Today the universe spoke. It spoke with an image of arched light that connected to the words of a stranger and the movement of my body. My cheap soled shoes hit the pavement in rhythm as I ran, the poisonous particles that had been floating in the Utah air for months, blocking the mountains from view and my daily runs, had evaporated. I was running in clean air for the first time since the California fires started weeks ago.

On my run I listened to a podcast, Be Brave Like Blaire, a conversation with a Queer Mormon woman, Blaire Ostler, about her new book, Queer Mormon Theology. She read a chapter from her book, a chapter about Christ’s atonement. That word, atonement, and that incomprehensible and overstated moment has interfered and confused my life these past few years; similar to that tragic smoke and invisible PM2.5 that I can’t see but restricts and isolates my culture from me.

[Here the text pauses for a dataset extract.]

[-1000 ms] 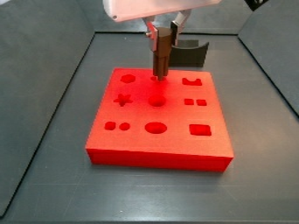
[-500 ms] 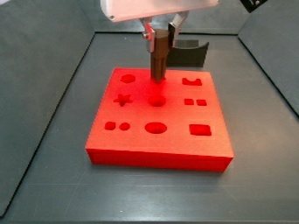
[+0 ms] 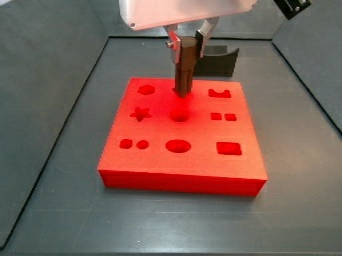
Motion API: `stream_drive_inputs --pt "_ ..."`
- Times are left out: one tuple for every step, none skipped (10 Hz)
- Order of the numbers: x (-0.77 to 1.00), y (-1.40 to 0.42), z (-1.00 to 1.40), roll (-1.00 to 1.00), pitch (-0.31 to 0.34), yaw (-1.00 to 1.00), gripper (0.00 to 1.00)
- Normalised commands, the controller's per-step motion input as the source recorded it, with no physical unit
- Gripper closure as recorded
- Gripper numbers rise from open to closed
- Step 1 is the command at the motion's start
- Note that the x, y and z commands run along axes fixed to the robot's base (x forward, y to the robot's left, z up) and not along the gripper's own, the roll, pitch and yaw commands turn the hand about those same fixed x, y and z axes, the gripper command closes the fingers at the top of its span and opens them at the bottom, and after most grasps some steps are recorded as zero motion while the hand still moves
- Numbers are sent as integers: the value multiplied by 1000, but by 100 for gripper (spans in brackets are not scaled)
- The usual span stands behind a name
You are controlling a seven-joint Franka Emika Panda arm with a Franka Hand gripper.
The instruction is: Insert the 3 prong object.
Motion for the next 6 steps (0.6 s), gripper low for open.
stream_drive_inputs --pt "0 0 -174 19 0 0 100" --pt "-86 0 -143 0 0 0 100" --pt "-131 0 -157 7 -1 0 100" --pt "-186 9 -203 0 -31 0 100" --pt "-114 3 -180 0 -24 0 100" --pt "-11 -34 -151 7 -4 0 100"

However, Blaire spoke into my ears, giving new meanings to the word, reimaging the moment that others have used to exclude and confine love. She said, “Jesus went into Gethsemene a he and came out a They.” Blaire read that chapter into my ear, about how we cannot comprehend the atonement but we can imagine, can hope, that Jesus felt all pain – male, female, and everything in between. That queerness isn’t something we just need to accept- it is eternal, divine, and human. That love doesn’t have borders or rules, it accepts everyone. Every one.

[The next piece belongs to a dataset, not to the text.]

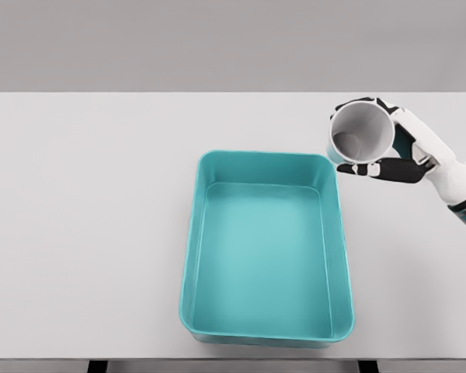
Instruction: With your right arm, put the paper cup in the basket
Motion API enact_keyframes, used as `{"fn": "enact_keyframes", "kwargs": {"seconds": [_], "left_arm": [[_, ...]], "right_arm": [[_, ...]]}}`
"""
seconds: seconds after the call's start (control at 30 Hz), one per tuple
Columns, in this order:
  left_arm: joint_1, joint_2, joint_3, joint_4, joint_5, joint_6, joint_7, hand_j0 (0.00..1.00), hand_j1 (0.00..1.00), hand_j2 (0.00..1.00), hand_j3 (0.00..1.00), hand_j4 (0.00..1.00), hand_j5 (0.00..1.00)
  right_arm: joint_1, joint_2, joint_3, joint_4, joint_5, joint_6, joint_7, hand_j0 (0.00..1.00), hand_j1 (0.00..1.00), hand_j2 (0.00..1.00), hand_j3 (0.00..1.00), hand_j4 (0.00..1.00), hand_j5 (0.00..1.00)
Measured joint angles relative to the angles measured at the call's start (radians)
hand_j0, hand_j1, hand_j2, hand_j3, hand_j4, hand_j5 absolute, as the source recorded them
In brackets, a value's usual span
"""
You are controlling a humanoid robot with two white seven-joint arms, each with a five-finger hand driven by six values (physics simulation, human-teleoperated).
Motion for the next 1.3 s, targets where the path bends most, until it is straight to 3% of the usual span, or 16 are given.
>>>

Blaire’s ideas and words brightened synapsis in my brain, creating neurons and pathways with energy. Just then, a rainbow spread across the sky; a symbol of LGBTQ, diversity, unity, and light from the universe. A symbol of clean air that heals rather than distributes minuscule particles that penetrate deeply into the lungs, irritating and corroding. I ran with that rainbow for a few minutes as it got brighter and brighter – as another, fainter rainbow appeared above it. Then it dissolved and I kept running and listening, breathing the fresh air.

The beauty in a rainbow, a voice, and an image in my head is Truth manifest in language, symbol, and nature. In one moment of movement, my universe spoke to me: Love, she said. Love encompasses all. I remember now that I create symbols, I create meaning, I can reimage those words and stories that keep people out, I can make them mean what I want.

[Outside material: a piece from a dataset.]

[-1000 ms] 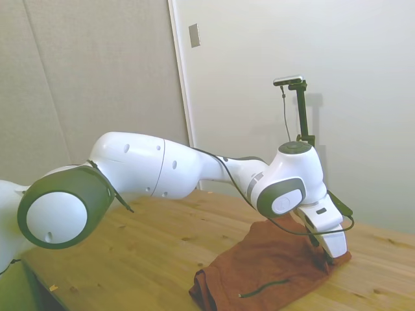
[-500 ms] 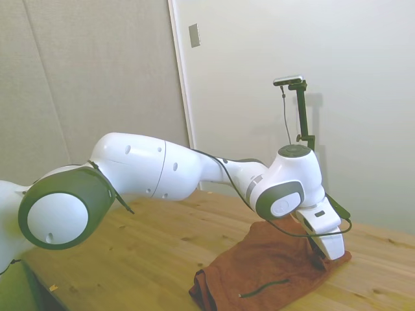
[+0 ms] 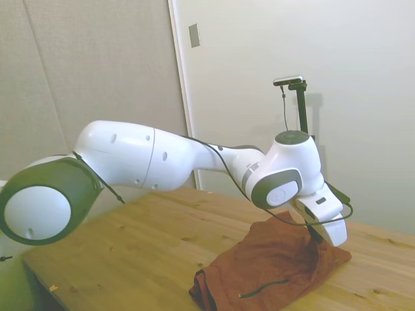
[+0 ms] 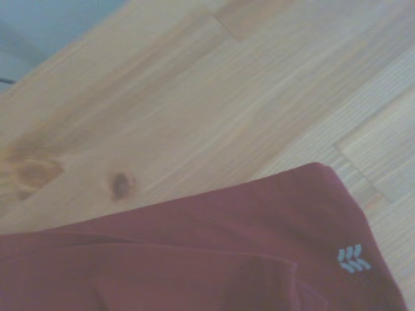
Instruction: Unfold the shorts
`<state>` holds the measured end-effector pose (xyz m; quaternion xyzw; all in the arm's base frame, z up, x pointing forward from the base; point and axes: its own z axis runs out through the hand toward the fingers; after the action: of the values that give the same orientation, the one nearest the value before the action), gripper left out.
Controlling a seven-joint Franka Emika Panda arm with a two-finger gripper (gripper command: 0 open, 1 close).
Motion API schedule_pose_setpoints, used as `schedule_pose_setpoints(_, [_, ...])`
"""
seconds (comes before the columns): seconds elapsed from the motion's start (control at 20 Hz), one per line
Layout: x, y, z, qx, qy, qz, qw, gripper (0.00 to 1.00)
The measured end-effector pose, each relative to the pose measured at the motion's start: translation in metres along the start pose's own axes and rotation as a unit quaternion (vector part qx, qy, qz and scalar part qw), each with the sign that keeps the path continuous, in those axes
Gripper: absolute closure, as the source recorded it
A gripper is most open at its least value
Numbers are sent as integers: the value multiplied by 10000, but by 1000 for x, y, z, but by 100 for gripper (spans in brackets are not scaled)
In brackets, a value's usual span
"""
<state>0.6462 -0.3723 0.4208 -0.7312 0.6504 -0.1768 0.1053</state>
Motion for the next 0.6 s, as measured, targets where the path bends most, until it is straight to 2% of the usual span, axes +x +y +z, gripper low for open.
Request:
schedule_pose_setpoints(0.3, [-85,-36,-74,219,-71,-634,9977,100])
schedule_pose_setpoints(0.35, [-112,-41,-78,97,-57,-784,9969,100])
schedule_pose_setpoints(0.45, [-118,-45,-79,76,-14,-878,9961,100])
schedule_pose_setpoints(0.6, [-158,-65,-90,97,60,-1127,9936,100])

Later that day, I danced in the rain with my daughter and jumped on the wet trampoline. Both of us jumped up, meeting the rain in the sky, and then fell down to the earth with it. I peed and peed with every bounce, but it didn’t matter because the rain had already wet the rest of me. I felt one with the universe today: rainbows, human stories, rain, and gravity. For a moment, the air was clear enough to breathe.